▶ [Activity] Repeat all the data word for word.

----

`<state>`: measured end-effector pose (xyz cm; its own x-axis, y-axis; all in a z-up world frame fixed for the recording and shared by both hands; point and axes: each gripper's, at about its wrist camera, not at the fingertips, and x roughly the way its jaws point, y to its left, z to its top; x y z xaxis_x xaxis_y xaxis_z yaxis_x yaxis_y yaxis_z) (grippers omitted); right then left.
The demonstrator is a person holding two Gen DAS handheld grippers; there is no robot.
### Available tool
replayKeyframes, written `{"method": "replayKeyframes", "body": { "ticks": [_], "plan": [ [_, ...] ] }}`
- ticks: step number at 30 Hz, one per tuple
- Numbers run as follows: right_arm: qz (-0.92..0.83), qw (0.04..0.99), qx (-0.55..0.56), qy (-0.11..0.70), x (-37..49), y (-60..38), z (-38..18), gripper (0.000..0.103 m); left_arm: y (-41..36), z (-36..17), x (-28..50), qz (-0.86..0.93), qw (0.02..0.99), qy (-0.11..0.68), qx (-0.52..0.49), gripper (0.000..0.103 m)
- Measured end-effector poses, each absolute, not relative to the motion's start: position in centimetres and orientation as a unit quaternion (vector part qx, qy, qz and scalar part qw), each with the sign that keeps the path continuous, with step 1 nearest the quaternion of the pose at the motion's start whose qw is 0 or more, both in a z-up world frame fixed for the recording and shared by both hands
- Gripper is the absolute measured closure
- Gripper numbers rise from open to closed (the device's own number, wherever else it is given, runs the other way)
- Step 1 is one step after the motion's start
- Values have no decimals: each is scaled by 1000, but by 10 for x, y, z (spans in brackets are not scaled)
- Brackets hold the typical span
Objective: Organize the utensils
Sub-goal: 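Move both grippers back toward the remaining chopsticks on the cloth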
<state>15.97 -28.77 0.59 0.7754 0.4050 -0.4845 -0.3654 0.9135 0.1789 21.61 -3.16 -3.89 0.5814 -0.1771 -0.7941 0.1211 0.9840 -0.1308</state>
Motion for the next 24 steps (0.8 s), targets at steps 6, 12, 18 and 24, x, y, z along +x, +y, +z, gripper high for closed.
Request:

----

▶ [Output for this exercise]
`<state>`: measured end-effector pose (xyz cm; its own x-axis, y-axis; all in a z-up world frame fixed for the recording and shared by both hands; point and axes: each gripper's, at about its wrist camera, not at the fingertips, and x roughly the way its jaws point, y to its left, z to its top; x y z xaxis_x xaxis_y xaxis_z yaxis_x yaxis_y yaxis_z) (grippers omitted); right then left.
The demonstrator is a person holding two Gen DAS handheld grippers; there is no robot.
### Available tool
replayKeyframes, written `{"method": "replayKeyframes", "body": { "ticks": [_], "plan": [ [_, ...] ] }}`
- ticks: step number at 30 Hz, one per tuple
- Numbers run as follows: right_arm: qz (-0.92..0.83), qw (0.04..0.99), qx (-0.55..0.56), qy (-0.11..0.70), x (-37..49), y (-60..38), z (-38..18), gripper (0.000..0.103 m); left_arm: y (-41..36), z (-36..17), x (-28..50), qz (-0.86..0.93), qw (0.02..0.99), qy (-0.11..0.68), qx (-0.52..0.49), gripper (0.000..0.103 m)
- Measured end-effector poses, each absolute, not relative to the motion's start: position in centimetres and orientation as a unit quaternion (vector part qx, qy, qz and scalar part qw), each with the sign that keeps the path continuous, with step 1 nearest the quaternion of the pose at the motion's start whose qw is 0 or more, both in a z-up world frame fixed for the recording and shared by both hands
- Gripper is the absolute measured closure
- Gripper numbers rise from open to closed (the device's own number, wherever else it is given, runs the other way)
- Step 1 is one step after the motion's start
- Values have no decimals: each is scaled by 1000, but by 10 for x, y, z (spans in brackets are not scaled)
- Brackets hold the typical span
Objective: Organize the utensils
Sub-goal: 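Move both grippers back toward the remaining chopsticks on the cloth
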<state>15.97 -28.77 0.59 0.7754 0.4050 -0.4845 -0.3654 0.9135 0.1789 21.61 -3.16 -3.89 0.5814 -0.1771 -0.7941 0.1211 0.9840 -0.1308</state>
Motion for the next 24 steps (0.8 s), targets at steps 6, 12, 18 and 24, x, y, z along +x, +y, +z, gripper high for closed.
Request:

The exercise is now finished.